Considering the time and effort put in by competitors compared to the benefit reaped by the company, this goes pretty strongly against most people’s idea of fairness. When you also factor in that Kaggle, like other competition platforms, is a for-profit corporation that makes its money from helping the companies implement the winning solution, the unfairness seems even more on-the-nose (Kaggle was bought by Google in 2017).
It’s true that participating in a Data Science competition is better than doing nothing if you’re just starting out in the field. It can also be useful for keeping skills sharp while in a non-technical position, or if you just enjoy Data Science.
But the reality is that any way you cut it, the basic structure of these competitions is not one that is built around compensating Data Scientists fairly for the effort or value they contribute and instead relies on other kinds of rewards, such as prestige, status, and access to data. These are all nice to have but are not great for teaching Data Scientists the craft of turning ML code into production-ready solutions.
Why Kaggle will NOT make you a great data-scientist
There is no doubt that Kaggle is a great place to learn data science. There are many data scientist who invest a lot of…
Although there are competing, but less popular, platforms out there like DrivenData, CodaLab, or CrowdANALYTIX, they all have the same incentive structure, and the only benefit is that there is less competition for first place.
One platform stands out with a different approach, one that aims to distribute rewards among participants more fairly. Telesto.ai is a competition platform that also runs ML competitions for companies, but with key differences:
- the top model gets crowned each week for the duration of the competition, not just at the end.
- each week’s winning model gets deployed on the platform until the following weeks winner is announced and deployed.
This means that many more participants stand a chance of seeing some kind of money from their participation, and have the opportunity for their model to be tested in a production environment, something most Kagglers can only dream of. Although only in their Alpha launch, they already have a competition running on classifying images of cells as being infected with COVID-19, and the leading model is deployed on their platform
The other big benefit of this iterative process is that any shortcomings of a deployed model in a production environment will quickly become apparent.

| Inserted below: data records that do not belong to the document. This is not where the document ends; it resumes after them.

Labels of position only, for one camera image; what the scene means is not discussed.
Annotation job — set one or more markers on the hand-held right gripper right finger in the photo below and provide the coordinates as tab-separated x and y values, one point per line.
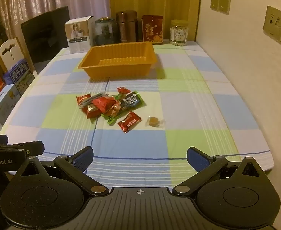
198	159

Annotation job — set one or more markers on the light blue box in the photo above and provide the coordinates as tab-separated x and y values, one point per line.
4	105

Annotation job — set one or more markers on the black chair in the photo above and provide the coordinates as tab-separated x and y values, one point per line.
42	40

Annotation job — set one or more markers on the red gift box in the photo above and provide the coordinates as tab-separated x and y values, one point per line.
152	30

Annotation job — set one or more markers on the amber candy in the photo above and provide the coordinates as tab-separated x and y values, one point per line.
154	121

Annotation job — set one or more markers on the green glass jar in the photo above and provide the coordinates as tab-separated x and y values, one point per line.
104	32

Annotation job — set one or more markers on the green black snack packet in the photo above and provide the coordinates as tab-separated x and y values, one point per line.
131	101

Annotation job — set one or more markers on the brown metal thermos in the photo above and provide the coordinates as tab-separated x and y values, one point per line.
127	26

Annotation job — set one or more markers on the clear plastic nut jar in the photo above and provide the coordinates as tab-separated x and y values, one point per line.
178	34

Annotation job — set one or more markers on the green candy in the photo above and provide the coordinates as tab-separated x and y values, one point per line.
111	120

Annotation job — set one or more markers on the silver grey snack packet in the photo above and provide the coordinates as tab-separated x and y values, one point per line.
92	100

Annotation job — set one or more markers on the blue printed carton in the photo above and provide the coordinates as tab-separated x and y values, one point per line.
20	76

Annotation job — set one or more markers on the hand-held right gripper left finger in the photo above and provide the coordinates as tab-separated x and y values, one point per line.
82	160

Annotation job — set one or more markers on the red gold patterned snack packet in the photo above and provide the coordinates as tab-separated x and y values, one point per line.
92	112

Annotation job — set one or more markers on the checkered tablecloth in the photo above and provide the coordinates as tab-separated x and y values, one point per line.
183	129

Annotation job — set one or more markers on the red packet with white print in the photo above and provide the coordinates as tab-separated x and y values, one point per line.
128	122

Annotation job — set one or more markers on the orange plastic tray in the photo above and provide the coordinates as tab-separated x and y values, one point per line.
116	70

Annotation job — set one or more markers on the white wooden chair back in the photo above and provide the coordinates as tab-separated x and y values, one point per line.
11	52

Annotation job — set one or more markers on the wall socket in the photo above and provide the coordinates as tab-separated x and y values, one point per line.
214	2
224	3

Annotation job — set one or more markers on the small red twisted candy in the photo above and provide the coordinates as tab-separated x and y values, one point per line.
123	90

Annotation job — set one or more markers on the white product box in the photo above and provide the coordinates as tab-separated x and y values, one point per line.
79	38

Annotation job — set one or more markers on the wall outlet panel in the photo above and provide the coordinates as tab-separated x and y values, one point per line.
274	24

Smart and disciplined competitors can also sample the deployed model to find its blind spots and figure out ways to best it.
This approach is a positive evolution for the world of competitive Data Science. It shifts the focus away from narrow optimization of a single metric to actual production performance, something that a lot of highly engineered Kaggle models struggle with. It also makes the competition format more engaging and dynamic, and drives higher engagement throughout the competition lifecycle, since winning or losing isn’t only decided at the end but throughout the competition duration.
In an ideal world competition platforms should also enable any participant to deploy their models to production as an API endpoint regardless of whether they win or not. I think this would give a huge boost to engagement and participation. Obviously the winning model — or models in Telesto.ai’s case — gets the reward, but having the ability to integrate a production-ready model in a web app or on their personal page would be a real achievement, especially for those entry-level Data Scientists that most need to showcase their work.
While Kaggle has a public API where it’s possible to interact with hosted notebooks and kernels, the experience is far from smooth and not geared toward production use-cases at all. On that front Telesto.ai shows a lot more promise by providing a how-to-guide for uploading their model as a Docker image.
I hope that more platforms take a cue from Telesto and move toward bringing Data Science competitions closer to the real world. That is, after all, where Data Science and Machine Learning bring true value.